**Assigned task**
When the line containing "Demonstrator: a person" appears in the data below, begin copying there and stop only after the line containing "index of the".

**Dataset records**

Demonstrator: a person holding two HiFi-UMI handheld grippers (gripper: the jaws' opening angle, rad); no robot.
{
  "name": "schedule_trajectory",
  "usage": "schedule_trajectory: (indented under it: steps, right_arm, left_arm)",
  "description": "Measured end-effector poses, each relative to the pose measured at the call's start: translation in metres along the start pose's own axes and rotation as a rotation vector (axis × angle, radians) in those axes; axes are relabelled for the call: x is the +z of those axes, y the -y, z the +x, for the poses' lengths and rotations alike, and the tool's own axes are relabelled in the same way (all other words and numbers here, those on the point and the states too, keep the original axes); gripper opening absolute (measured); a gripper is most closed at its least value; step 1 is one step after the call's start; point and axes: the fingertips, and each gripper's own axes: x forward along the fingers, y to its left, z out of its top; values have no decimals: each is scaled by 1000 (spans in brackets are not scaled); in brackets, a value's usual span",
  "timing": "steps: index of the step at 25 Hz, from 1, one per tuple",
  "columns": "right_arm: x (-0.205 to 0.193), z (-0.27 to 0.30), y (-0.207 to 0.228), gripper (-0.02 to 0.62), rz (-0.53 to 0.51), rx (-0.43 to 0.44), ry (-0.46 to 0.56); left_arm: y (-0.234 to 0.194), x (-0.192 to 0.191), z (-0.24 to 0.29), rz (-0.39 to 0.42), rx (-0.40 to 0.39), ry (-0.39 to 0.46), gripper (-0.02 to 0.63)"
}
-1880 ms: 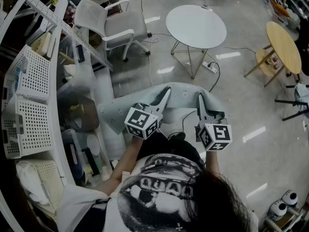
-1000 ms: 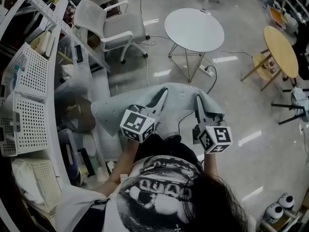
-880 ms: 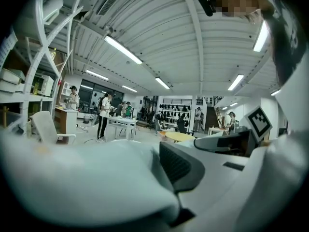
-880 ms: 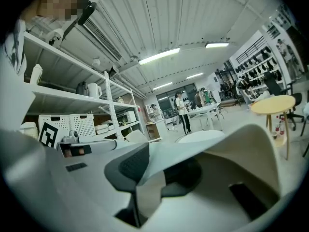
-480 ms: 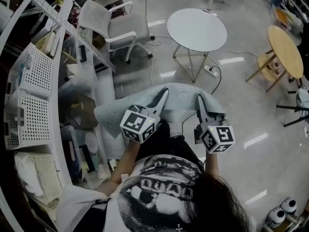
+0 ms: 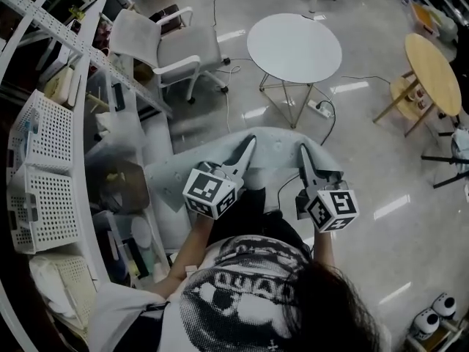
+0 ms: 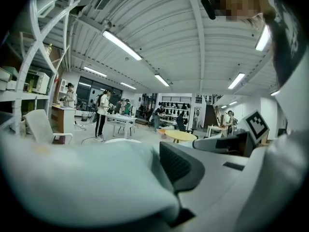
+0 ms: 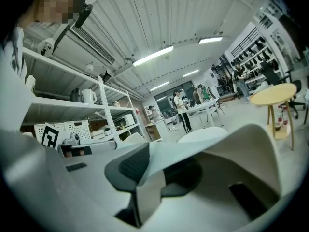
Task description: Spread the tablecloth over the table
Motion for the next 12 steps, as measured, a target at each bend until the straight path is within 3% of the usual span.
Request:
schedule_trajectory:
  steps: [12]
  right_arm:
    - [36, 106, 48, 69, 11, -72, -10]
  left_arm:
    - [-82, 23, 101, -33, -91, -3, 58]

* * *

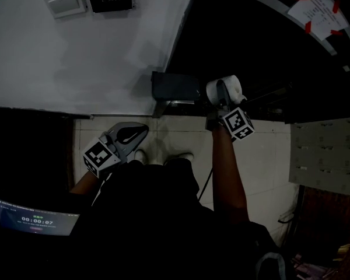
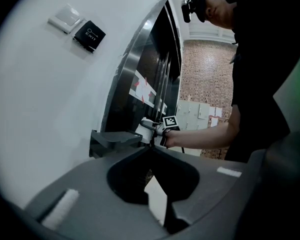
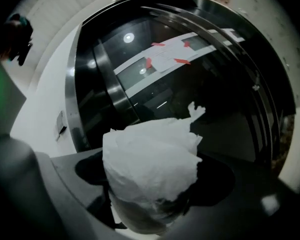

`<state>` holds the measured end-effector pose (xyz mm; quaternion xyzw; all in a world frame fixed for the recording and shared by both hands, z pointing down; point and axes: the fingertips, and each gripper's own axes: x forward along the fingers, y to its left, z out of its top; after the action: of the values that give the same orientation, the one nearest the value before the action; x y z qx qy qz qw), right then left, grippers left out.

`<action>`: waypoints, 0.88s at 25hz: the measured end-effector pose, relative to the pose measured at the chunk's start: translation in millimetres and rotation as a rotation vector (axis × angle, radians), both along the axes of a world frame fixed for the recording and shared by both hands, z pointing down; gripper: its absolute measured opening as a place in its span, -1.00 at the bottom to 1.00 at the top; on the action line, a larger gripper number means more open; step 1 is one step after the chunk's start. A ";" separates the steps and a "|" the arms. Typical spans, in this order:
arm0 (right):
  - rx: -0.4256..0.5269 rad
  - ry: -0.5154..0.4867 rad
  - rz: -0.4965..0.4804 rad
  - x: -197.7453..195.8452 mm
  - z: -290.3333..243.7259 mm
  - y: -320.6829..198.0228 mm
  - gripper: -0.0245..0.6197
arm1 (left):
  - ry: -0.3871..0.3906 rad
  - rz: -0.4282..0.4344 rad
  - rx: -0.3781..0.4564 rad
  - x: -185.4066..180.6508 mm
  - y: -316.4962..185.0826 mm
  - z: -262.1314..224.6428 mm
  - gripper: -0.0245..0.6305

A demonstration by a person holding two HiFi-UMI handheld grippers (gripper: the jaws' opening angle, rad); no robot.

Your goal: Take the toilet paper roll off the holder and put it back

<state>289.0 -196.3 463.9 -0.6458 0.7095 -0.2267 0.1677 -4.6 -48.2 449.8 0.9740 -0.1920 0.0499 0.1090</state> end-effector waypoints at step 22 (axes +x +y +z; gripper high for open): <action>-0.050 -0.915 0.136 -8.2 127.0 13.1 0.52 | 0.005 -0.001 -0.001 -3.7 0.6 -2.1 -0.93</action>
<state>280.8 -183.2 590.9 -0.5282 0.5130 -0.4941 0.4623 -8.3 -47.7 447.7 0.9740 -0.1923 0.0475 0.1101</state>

**Response area**
Demonstrator: a person holding two HiFi-UMI handheld grippers (gripper: the jaws' opening angle, rad); no robot.
{
  "name": "schedule_trajectory",
  "usage": "schedule_trajectory: (indented under it: steps, right_arm, left_arm)",
  "description": "Measured end-effector poses, each relative to the pose measured at the call's start: translation in metres along the start pose's own axes and rotation as a rotation vector (axis × angle, radians) in those axes; axes are relabelled for the call: x is the +z of those axes, y the -y, z the +x, for the poses' lengths and rotations alike, and the tool's own axes are relabelled in the same way (all other words and numbers here, those on the point and the states too, keep the original axes); gripper opening absolute (measured); a gripper is most closed at its least value; step 1 is one step after the call's start; point and axes: the fingertips, and each gripper's own axes: x forward along the fingers, y to its left, z out of its top; values have no decimals: each is scaled by 1000 (spans in brackets are not scaled); in brackets, a value's usual span",
  "timing": "steps: index of the step at 25 Hz, from 1, one per tuple",

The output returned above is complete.